# Considering power loss in a simple series connection due to cable

A friend and I are struggling on a simple electricity exercise:

A heater is connected to a $$\U = 230V\$$ power network over a copper cable. The cable has a cross-section of $$\A = 1.5mm^{2}\$$ and a length of $$\l = 200m\$$. The heater has a net voltage and net power of $$\ U_{n} = 230V, P_{n} = 2200W \$$. Calculate the actual net power of the heater and the power loss due to the cable. Also calculate the total power which is drawn from the network. Put the net power and the loss power into relationship with the total power.

This is our way to our solution: We considered the cable as a separate resistance which is connected to the heater in series. With the data of the cable and a specific conductivity of $$\58.11\$$ we get a resistance of $$\2.29\Omega\$$ for the cable.

The great question for us is how the heater behaves now that it won't get the voltage of $$\230 V\$$. It was not explained in the lecture how it behaves in such a case. We assume that it has a constant resistance. Assuming $$\230 V\$$ and taking the net power consumption of the heater we get a drawn current of $$\\frac{2200W}{230V} = 9.57A\$$. This yields a resistance of $$\R_{Heater} = \frac{230V}{9.57A} = 24.03\Omega\$$.
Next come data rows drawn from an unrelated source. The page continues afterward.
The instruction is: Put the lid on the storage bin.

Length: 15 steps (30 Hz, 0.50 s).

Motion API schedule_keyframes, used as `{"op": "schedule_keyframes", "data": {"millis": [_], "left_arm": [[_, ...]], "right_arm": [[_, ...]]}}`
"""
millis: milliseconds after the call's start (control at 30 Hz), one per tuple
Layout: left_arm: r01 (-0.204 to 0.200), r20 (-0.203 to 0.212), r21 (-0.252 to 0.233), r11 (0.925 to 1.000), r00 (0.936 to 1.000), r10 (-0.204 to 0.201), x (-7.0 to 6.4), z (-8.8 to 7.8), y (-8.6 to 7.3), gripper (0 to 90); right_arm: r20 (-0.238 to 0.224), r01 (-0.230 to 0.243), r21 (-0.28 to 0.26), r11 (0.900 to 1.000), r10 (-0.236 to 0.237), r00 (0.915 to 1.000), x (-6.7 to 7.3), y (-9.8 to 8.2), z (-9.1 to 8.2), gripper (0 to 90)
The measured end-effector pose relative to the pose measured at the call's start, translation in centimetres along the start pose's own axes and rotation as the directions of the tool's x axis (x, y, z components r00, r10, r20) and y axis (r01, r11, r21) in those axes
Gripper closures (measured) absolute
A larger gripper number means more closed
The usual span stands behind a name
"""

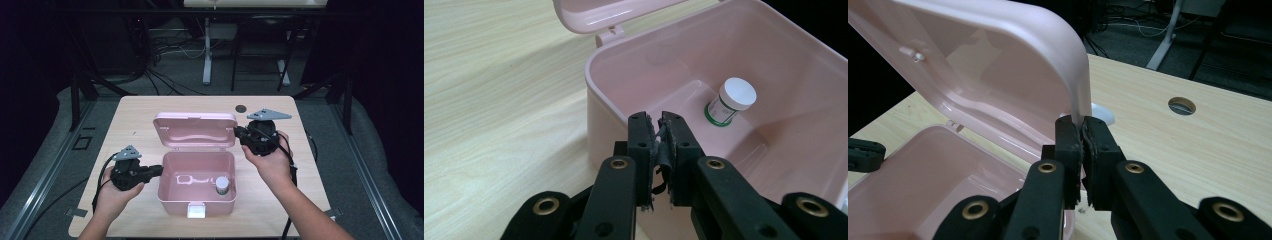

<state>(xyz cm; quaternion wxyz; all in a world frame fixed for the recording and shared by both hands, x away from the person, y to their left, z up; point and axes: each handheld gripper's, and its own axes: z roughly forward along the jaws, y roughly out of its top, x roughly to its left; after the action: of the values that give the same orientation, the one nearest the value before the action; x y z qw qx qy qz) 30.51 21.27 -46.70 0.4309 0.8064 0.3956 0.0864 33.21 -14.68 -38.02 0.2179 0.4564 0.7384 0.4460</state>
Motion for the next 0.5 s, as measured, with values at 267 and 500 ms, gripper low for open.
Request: {"op": "schedule_keyframes", "data": {"millis": [267,500], "left_arm": [[0.0,0.0,0.0,1.0,1.0,0.0,0.0,0.0,0.0,83.9],[0.0,0.0,0.0,1.0,1.0,0.0,-0.01,0.0,0.0,83.9]], "right_arm": [[0.001,0.004,-0.011,1.0,-0.004,1.0,0.11,-0.28,-0.13,86.1],[0.002,0.01,-0.018,1.0,-0.01,0.9999,0.2,-0.54,-0.28,86.1]]}}
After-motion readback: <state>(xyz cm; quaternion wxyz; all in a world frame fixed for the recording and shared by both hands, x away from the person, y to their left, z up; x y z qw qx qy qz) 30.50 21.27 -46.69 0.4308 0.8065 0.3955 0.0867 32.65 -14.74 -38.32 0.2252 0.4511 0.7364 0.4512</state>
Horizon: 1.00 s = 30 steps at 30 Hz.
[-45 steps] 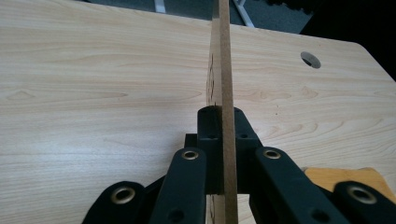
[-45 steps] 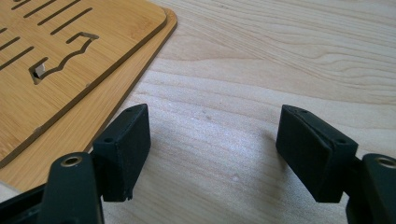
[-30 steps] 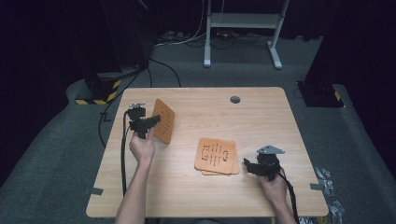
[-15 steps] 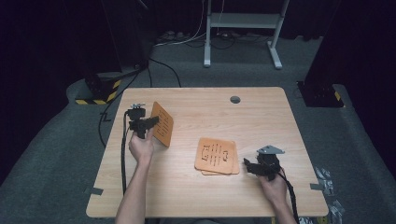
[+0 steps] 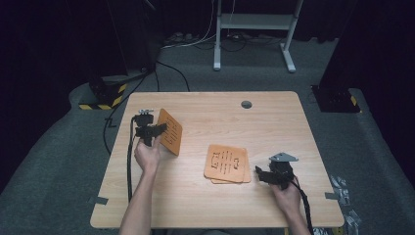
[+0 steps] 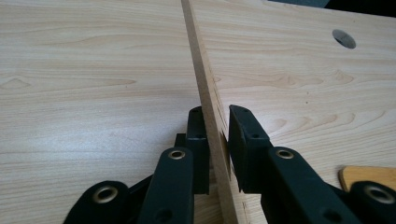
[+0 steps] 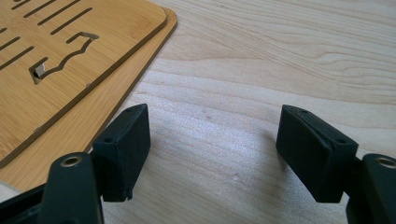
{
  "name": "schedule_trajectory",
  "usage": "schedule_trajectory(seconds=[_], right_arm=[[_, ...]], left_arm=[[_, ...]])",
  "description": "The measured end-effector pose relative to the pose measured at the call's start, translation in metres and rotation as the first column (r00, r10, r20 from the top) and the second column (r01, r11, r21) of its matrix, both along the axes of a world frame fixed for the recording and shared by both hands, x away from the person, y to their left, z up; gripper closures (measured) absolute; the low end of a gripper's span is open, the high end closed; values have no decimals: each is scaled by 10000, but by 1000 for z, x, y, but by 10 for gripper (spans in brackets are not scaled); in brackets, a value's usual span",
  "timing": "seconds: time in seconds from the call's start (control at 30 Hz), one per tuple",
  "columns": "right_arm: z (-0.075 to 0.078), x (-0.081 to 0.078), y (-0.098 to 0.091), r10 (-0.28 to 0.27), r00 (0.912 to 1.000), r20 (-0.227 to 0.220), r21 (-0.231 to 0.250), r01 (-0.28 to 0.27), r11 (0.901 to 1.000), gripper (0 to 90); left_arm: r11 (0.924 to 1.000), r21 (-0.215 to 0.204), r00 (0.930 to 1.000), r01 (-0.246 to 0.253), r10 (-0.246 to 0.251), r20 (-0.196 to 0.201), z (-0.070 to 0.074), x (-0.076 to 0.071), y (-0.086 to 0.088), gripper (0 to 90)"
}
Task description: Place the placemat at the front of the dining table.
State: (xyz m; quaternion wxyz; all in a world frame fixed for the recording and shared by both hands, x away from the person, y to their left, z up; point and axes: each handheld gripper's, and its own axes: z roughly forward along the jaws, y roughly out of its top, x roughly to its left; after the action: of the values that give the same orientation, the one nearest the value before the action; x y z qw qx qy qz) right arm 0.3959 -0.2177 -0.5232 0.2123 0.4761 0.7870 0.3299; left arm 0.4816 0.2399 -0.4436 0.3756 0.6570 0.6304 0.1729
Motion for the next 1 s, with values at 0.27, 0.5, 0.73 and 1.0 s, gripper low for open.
schedule_trajectory(seconds=[0.27, 0.5, 0.73, 1.0], right_arm=[[0, 0, 0, 1, 10000, -10, 0, -1, 10000, 260], [0, 0, 0, 5, 10000, -5, -4, -5, 10000, 260], [0, 0, 0, 3, 10000, -5, -6, -3, 10000, 260], [0, 0, 0, 2, 10000, -5, -4, -2, 10000, 260]], left_arm=[[9998, -192, 9999, -37, 34, -126, -3, 1, 1, 760], [9999, -148, 9999, -35, 33, -132, -4, 1, 2, 752], [9999, -154, 9998, -75, 73, -179, -5, 3, 2, 740], [9998, 114, 9996, -154, 156, -220, -6, 5, 3, 706]])
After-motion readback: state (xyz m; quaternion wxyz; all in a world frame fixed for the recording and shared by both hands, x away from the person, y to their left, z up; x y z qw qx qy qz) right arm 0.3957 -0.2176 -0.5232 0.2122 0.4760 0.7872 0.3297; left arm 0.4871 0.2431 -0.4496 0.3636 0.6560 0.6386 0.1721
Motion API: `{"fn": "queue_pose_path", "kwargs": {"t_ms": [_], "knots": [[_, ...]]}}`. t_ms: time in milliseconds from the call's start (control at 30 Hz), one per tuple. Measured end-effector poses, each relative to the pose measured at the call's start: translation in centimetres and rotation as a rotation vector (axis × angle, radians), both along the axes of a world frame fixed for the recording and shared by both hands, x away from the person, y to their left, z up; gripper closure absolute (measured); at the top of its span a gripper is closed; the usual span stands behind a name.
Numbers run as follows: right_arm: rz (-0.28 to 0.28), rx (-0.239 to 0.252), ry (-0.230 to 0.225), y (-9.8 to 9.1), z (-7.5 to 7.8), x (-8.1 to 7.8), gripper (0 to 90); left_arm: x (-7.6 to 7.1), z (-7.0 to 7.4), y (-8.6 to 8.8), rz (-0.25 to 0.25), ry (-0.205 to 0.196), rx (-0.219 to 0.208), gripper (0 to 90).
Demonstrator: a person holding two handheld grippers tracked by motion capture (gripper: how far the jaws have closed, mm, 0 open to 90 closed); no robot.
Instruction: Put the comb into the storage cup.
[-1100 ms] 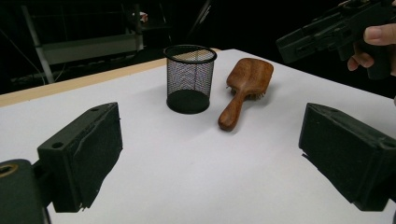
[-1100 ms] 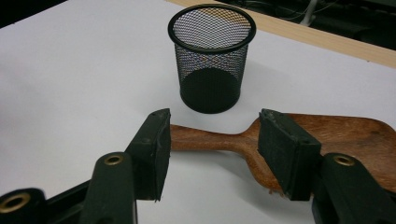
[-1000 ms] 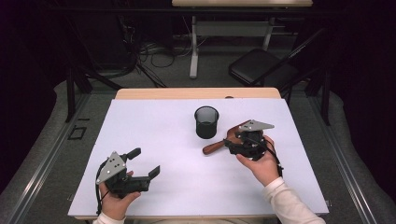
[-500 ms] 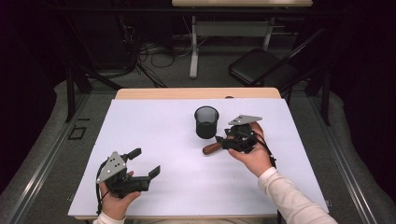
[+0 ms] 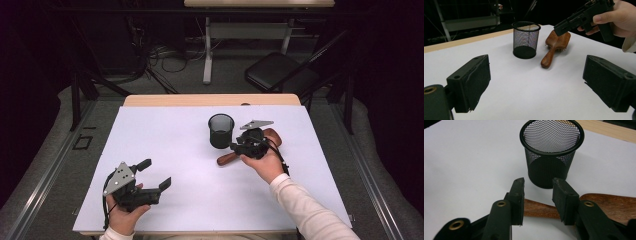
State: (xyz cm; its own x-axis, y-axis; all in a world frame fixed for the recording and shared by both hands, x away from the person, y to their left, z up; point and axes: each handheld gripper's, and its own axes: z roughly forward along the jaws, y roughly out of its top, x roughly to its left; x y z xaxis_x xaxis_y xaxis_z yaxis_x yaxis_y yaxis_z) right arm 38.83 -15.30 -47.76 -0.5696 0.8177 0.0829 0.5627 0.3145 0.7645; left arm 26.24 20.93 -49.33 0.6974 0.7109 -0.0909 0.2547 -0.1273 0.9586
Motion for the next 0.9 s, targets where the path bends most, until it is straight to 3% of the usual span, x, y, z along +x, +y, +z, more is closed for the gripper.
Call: {"fn": "queue_pose_path", "kwargs": {"t_ms": [200,433,600,733,900], "knots": [[-0.002,-0.002,0.053,0.2,-0.6,0.6,66.0,0.1,-0.1,0.0,0.001,0.005,-0.004,8.4],[-0.030,-0.024,0.080,0.6,-1.4,1.6,72.6,0.1,-0.2,0.0,-0.002,0.011,0.000,8.7],[-0.060,-0.081,0.072,1.1,-2.1,2.3,78.3,0.1,-0.3,-0.1,0.002,0.015,0.000,9.9],[-0.075,-0.099,0.071,1.4,-2.7,2.8,82.9,0.1,-0.3,0.0,0.004,0.016,0.006,10.3],[-0.087,-0.104,0.106,1.9,-3.4,3.3,88.6,0.2,-0.3,0.1,0.015,0.019,0.005,11.9]]}}
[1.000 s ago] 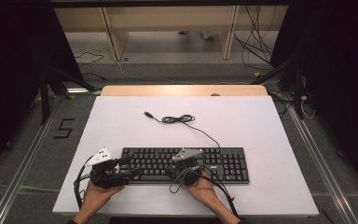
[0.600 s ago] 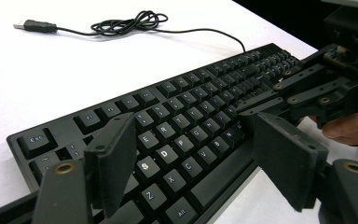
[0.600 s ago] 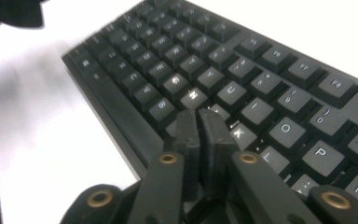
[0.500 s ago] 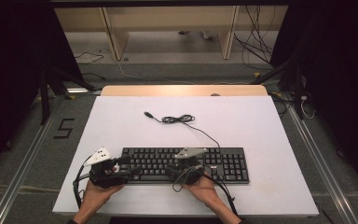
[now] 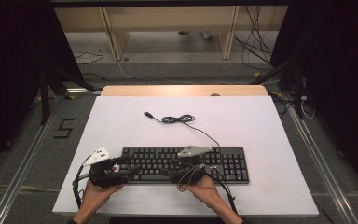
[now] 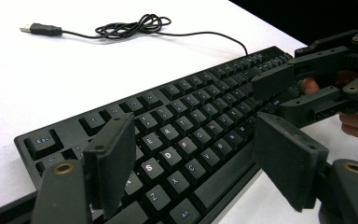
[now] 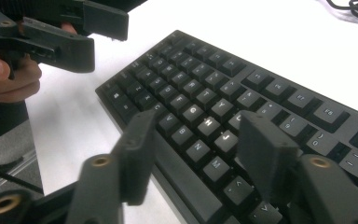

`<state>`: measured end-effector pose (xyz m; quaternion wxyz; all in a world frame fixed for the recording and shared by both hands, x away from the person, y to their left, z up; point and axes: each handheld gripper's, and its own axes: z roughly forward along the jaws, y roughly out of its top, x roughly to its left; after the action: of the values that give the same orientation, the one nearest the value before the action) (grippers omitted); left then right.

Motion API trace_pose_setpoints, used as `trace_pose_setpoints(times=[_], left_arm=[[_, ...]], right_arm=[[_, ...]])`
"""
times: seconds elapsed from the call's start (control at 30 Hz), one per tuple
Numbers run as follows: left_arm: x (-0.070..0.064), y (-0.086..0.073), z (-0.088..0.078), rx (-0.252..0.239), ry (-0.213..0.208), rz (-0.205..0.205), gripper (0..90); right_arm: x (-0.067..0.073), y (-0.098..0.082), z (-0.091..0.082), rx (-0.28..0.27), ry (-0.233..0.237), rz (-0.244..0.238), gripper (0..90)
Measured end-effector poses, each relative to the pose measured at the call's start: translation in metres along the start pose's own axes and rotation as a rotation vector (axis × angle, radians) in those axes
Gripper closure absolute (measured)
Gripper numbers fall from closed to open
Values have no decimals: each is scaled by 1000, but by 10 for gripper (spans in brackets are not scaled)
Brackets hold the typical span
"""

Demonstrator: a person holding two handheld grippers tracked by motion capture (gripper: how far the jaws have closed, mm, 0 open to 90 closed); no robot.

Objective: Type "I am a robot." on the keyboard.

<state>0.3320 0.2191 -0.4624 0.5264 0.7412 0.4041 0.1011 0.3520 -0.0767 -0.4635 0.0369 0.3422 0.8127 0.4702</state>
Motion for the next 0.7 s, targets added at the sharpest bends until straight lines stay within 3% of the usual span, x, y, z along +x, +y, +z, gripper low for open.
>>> trace_pose_setpoints(times=[0.5,0.7], left_arm=[[2,0,-1,-11,14,-8,297],[3,0,-2,-10,20,-9,297]], right_arm=[[11,0,5,-3,33,-22,382],[16,-2,9,18,33,-41,484]])
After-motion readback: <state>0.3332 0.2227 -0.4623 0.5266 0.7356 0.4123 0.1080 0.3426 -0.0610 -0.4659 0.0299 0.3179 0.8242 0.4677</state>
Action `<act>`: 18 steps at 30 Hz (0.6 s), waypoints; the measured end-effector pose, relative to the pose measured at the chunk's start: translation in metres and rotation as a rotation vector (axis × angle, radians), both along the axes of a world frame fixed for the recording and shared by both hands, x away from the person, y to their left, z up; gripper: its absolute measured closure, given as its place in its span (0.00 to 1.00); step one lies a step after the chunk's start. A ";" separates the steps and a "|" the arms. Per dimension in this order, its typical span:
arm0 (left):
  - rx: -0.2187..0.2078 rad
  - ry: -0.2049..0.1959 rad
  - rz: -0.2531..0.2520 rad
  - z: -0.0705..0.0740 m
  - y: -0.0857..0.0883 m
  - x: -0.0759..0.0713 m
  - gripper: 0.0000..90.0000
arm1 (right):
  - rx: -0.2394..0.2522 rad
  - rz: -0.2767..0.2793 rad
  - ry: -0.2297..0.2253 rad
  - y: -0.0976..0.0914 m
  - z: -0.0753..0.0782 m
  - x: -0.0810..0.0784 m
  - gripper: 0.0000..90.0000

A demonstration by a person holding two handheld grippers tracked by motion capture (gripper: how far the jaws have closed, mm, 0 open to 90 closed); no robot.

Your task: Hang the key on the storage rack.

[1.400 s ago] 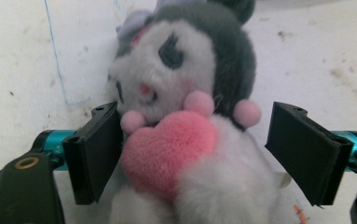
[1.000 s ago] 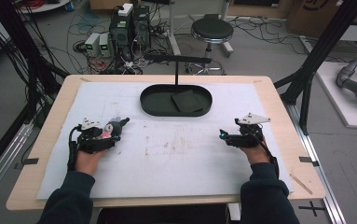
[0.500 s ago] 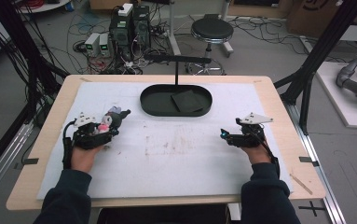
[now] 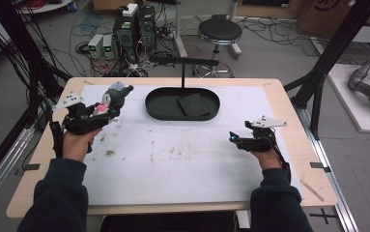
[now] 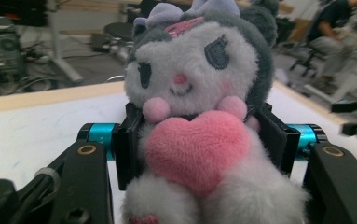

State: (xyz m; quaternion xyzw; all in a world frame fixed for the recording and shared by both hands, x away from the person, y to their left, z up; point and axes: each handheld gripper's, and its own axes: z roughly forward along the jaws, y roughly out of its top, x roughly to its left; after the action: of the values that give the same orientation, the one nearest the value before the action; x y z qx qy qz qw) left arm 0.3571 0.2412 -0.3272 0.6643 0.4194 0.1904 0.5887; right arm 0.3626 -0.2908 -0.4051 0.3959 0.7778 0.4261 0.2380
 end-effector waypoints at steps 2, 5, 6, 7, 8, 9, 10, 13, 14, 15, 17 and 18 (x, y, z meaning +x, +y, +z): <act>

Hence the total resistance in the circuit is $$\R_{total} = 24.03\Omega + 2.29\Omega = 26.32\Omega\$$. With that we can calculate the total drawn current: $$\I_{total} = \frac{230V}{26.32\Omega} = 8.74A\$$

Calculating the voltages on the single components yields: $$\U_{Heater} = 24.03\Omega * 8.74A = 210.02V, U_{cable} = 20.01V\$$

The actual power consumption of the heater thus is $$\P_{Heater} = 210.02V * 8.74A = 1835.57W\$$; and for the cable (power loss): $$\P_{cable} = 20.01V * 8.74A = 174.93W\$$ The total power consumption should then be: $$\P_{total} = 2010,5W\$$

The solution says we have a total power $$\P_{total} = 1835.57W\$$ which is exactly the power the heater uses in our solution. This was then divided in actual net power of around 1500 and power loss of around 335 (so they add up). This hints that we are not completely wrong but made a mistake somewhere in our thinking process. We were confused because we don't know how the heater behaves. Reverse Engineering the provided solution gave no clue on what could be wrong.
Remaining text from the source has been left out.